What the exercise asks:
Which lines run from the line with "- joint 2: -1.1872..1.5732" through the line with "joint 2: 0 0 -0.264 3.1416" in the entries below? Print them exactly, both ends included, and nothing more.

Dataset items
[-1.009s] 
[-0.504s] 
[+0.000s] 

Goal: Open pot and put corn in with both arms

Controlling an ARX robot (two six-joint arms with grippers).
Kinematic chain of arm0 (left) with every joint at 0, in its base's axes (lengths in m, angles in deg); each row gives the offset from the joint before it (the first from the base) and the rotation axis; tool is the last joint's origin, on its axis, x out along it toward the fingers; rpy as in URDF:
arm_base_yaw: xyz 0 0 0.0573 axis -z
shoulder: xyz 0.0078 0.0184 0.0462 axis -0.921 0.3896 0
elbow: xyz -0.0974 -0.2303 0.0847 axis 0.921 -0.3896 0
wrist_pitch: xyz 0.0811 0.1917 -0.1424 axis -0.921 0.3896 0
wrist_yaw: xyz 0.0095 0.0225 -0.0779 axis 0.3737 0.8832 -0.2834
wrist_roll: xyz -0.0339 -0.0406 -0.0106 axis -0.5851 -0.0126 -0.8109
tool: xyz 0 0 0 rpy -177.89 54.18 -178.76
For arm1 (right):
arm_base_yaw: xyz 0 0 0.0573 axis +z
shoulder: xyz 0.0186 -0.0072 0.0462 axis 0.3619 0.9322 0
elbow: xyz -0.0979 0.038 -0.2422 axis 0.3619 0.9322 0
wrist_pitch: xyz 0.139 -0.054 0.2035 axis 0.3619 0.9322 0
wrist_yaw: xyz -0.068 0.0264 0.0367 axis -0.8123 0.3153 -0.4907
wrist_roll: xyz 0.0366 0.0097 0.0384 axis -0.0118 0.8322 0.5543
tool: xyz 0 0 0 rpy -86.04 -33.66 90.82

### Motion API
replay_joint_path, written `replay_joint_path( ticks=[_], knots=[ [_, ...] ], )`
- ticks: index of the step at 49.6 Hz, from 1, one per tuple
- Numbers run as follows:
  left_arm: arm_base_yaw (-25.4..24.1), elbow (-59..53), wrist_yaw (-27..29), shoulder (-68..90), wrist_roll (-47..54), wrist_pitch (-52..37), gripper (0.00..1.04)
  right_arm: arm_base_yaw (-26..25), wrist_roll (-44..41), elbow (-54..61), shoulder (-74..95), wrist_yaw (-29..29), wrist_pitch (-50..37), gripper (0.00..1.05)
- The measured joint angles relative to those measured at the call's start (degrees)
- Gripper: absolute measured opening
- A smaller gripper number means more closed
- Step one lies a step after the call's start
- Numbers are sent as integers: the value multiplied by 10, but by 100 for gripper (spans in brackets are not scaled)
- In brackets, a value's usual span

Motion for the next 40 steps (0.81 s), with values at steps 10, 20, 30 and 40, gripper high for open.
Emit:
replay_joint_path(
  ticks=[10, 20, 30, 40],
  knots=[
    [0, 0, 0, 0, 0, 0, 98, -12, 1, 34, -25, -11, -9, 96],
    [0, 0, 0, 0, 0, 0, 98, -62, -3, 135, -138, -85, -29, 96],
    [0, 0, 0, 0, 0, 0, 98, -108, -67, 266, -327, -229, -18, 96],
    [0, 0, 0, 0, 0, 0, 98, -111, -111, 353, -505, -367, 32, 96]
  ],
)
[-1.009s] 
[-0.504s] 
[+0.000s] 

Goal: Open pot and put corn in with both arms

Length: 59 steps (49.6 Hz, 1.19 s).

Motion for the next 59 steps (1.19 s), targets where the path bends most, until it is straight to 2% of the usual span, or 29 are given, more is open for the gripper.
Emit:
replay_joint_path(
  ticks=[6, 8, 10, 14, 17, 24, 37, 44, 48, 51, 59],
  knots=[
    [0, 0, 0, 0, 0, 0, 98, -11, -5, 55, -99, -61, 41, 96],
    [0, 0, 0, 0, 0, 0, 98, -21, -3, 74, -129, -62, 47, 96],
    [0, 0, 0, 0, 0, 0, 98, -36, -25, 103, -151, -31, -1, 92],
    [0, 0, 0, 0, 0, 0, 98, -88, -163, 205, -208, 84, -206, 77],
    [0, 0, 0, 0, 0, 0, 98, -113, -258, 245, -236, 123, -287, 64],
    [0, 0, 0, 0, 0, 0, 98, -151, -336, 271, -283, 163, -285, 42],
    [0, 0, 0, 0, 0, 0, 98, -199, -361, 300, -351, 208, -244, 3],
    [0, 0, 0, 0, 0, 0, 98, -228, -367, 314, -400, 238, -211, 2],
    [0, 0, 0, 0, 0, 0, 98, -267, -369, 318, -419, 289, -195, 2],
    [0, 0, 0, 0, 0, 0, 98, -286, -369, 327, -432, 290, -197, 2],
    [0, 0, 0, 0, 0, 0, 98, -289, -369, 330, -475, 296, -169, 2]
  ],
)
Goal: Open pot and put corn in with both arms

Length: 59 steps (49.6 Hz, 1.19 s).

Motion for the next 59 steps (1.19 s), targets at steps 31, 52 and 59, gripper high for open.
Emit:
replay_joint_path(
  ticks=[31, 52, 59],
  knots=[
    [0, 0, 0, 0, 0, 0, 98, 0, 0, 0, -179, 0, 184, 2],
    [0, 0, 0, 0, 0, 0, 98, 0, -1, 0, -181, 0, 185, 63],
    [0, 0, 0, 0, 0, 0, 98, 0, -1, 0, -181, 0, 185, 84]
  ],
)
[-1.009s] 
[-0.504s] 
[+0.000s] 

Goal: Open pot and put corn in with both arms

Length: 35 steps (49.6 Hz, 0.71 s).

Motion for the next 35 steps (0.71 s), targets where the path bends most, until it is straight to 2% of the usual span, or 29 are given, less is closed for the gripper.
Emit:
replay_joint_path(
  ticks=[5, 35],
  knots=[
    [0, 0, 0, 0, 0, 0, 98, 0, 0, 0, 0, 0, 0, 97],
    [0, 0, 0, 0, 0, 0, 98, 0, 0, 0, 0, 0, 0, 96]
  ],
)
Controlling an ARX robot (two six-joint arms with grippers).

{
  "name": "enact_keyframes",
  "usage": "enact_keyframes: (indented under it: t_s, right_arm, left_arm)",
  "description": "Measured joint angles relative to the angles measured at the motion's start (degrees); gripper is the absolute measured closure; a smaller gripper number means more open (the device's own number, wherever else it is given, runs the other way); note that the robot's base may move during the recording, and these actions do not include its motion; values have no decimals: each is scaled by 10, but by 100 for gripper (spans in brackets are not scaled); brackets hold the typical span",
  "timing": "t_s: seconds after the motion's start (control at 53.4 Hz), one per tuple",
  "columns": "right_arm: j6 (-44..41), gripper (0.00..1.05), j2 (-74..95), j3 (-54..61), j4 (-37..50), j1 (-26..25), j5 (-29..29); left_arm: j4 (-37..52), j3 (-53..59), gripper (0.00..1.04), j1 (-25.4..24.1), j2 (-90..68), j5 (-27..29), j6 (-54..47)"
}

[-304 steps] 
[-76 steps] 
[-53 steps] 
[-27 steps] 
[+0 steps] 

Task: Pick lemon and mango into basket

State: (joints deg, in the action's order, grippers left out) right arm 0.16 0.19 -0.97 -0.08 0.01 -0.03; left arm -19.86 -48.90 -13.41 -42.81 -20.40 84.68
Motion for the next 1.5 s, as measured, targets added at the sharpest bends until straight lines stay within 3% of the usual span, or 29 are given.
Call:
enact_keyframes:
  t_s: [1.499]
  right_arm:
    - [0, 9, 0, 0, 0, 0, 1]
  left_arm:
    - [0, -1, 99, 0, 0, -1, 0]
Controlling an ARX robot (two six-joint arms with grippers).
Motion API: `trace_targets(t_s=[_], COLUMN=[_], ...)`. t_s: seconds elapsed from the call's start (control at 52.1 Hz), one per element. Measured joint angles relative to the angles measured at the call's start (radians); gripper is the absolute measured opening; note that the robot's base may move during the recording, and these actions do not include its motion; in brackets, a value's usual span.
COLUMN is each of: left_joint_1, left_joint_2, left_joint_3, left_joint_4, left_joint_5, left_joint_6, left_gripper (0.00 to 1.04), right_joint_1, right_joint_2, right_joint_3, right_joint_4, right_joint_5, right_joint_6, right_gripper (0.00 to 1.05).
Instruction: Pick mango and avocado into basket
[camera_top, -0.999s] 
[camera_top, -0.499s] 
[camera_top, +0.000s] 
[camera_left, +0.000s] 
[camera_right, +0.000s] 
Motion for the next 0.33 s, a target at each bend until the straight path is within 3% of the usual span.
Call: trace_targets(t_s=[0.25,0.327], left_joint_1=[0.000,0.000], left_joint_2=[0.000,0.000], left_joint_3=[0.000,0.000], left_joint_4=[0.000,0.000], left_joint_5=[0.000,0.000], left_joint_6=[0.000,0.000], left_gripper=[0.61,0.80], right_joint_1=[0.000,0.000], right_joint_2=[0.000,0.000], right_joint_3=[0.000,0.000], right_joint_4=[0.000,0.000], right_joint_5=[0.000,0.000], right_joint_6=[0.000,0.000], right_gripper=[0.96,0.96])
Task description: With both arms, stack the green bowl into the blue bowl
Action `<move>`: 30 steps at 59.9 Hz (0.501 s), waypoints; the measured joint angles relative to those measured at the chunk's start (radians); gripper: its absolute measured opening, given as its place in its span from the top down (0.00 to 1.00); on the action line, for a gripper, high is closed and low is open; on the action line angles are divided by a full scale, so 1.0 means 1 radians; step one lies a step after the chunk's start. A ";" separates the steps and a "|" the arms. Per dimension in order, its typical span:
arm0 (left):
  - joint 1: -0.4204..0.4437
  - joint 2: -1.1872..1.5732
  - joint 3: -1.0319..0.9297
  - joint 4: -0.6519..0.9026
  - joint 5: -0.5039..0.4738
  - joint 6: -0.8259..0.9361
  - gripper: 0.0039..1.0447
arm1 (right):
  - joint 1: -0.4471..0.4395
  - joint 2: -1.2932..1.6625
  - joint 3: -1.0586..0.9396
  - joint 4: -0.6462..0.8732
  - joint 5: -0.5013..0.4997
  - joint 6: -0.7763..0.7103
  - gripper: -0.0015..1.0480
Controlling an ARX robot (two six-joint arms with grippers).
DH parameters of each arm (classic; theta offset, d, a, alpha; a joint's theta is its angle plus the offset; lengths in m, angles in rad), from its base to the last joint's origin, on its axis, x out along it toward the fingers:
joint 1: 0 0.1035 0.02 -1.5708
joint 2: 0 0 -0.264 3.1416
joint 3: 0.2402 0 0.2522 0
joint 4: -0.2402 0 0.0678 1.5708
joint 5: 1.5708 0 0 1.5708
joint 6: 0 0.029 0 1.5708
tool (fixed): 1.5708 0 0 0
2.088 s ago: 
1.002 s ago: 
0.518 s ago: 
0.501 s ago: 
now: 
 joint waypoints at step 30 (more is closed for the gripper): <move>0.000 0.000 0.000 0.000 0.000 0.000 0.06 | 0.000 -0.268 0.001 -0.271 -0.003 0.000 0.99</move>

Response:
  - joint 2: -1.1872..1.5732
  - joint 3: -1.0319..0.9297
  - joint 4: -0.6519..0.9026
  - joint 5: -0.5039..0.4738
  - joint 6: -0.8259..0.9361
  - gripper: 0.0039..1.0447
arm1 (right):
  - joint 1: -0.4471..0.4395
  - joint 2: -1.2932..1.6625
  - joint 3: -1.0586..0.9396
  - joint 4: -0.6462..0.8732
  - joint 5: -0.5013..0.4997
  - joint 6: -0.7763..0.7103
  - gripper: -0.0015..1.0480
Controlling an ARX robot (two six-joint arms with grippers).
DH parameters of each arm (classic; theta offset, d, a, alpha; a joint's theta is its angle plus the offset; lengths in m, angles in rad), from its base to the last joint's origin, on its axis, x out along it toward the fingers:
joint 1: 0 0.1035 0.02 -1.5708
joint 2: 0 0 -0.264 3.1416

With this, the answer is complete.